Possible mechanisms of metabolic dysfunction in ovariectomized rats: impact of intrinsic aerobic fitness
Metadata[+] Show full item record
[ACCESS RESTRICTED TO THE UNIVERSITY OF MISSOURI AT AUTHOR'S REQUEST.] Ovariectomized (OVX) rodents are used as a model of human menopause as frequently both experience weight gain, decreased insulin sensitivity and decreased physical activity, which may manifest into metabolic syndrome. Intrinsic aerobic capacity may influence OVX-induced metabolic dysfunction. Female rats selectively bred for high (HCR) and low (LCR) aerobic capacity were used to elucidate the underlying mechanisms by which intrinsic aerobic fitness impacts OVX-associated metabolic dysfunction.

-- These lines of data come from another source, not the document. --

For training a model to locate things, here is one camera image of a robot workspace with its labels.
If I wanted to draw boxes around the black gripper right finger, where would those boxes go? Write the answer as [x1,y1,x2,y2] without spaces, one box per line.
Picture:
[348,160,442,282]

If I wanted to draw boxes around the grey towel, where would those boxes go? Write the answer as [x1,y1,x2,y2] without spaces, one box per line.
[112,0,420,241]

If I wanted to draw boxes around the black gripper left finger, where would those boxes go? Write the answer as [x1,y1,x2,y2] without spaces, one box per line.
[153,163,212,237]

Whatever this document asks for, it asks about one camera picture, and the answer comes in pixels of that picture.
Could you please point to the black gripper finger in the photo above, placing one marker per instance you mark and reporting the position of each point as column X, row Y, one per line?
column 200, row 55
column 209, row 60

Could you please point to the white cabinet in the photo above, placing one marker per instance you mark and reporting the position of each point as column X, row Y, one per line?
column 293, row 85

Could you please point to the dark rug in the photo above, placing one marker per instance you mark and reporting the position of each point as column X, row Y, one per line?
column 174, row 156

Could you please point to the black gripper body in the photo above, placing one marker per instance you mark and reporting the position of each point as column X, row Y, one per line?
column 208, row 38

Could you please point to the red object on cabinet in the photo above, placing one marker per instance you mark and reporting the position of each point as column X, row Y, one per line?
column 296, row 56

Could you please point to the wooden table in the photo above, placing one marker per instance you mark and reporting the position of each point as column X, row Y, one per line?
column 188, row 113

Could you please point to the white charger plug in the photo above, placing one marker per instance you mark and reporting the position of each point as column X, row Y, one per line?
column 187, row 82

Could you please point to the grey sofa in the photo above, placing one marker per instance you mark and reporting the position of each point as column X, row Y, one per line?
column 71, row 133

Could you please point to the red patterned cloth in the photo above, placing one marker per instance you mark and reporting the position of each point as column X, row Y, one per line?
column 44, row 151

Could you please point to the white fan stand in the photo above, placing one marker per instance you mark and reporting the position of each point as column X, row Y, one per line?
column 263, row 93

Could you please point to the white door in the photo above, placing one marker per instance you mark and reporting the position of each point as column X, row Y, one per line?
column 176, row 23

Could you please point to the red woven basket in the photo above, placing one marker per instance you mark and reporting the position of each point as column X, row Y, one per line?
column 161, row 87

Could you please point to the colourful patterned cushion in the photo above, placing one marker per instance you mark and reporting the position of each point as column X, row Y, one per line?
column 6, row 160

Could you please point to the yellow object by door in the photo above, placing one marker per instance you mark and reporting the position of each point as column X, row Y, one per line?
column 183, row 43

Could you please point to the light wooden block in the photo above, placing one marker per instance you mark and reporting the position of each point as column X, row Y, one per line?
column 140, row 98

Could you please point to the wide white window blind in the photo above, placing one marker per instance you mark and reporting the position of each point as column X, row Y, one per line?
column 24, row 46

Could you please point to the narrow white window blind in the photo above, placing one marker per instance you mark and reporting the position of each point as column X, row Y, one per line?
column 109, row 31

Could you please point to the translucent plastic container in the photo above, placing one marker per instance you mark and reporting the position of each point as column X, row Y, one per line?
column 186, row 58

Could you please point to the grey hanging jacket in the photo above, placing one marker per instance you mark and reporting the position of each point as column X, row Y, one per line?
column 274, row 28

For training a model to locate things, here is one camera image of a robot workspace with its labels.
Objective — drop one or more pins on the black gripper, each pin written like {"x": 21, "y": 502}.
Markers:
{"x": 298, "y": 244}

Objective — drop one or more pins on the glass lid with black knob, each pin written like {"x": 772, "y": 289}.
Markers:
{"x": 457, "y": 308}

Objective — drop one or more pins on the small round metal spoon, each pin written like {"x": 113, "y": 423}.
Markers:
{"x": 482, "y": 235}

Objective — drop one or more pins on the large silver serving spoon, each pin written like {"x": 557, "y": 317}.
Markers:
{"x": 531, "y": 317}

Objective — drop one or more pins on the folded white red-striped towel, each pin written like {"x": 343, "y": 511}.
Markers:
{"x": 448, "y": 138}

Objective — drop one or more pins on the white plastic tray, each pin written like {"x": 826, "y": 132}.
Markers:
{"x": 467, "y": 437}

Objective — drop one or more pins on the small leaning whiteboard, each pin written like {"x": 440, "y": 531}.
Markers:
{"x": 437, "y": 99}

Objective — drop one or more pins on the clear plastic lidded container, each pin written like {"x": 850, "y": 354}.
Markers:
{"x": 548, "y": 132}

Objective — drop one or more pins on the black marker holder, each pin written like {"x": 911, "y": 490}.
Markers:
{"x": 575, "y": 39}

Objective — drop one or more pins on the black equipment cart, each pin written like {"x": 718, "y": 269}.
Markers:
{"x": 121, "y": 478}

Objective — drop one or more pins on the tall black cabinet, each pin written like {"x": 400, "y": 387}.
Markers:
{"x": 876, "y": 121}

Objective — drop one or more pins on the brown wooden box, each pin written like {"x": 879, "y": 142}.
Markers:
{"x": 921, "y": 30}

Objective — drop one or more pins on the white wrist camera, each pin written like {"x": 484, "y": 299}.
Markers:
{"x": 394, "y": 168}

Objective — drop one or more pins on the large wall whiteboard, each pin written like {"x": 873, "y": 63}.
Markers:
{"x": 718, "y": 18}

We demonstrated that HCR were not fully protected against an OVX-induced decline in insulin sensitivity partially due to a ~30% attenuation of insulin-stimulated skeletal muscle glucose uptake. HCROVX were protective against HFD-associated insulin resistance through a unique mechanism of behavioral change (i.e. compensatory increase in spontaneous physical activity), while LCROVX exacerbated insulin resistance following HFD. HCR were not protected from OVX-induced reduction in voluntary wheel running; yet HCRhad greater DA activation, compared to LCR, which was associated with their enhanced running distance. Collectively, these data suggest that high aerobic fitness may play a critical role in attenuating metabolic dysfunction associated with OVX and external stress due to their intrinsically enhanced insulin sensitivity. However, high aerobic fitness is not fully protective to OVX-induced impairments in metabolic function and physical activity levels, indicative of a strong physiological effect of ovarian hormone loss.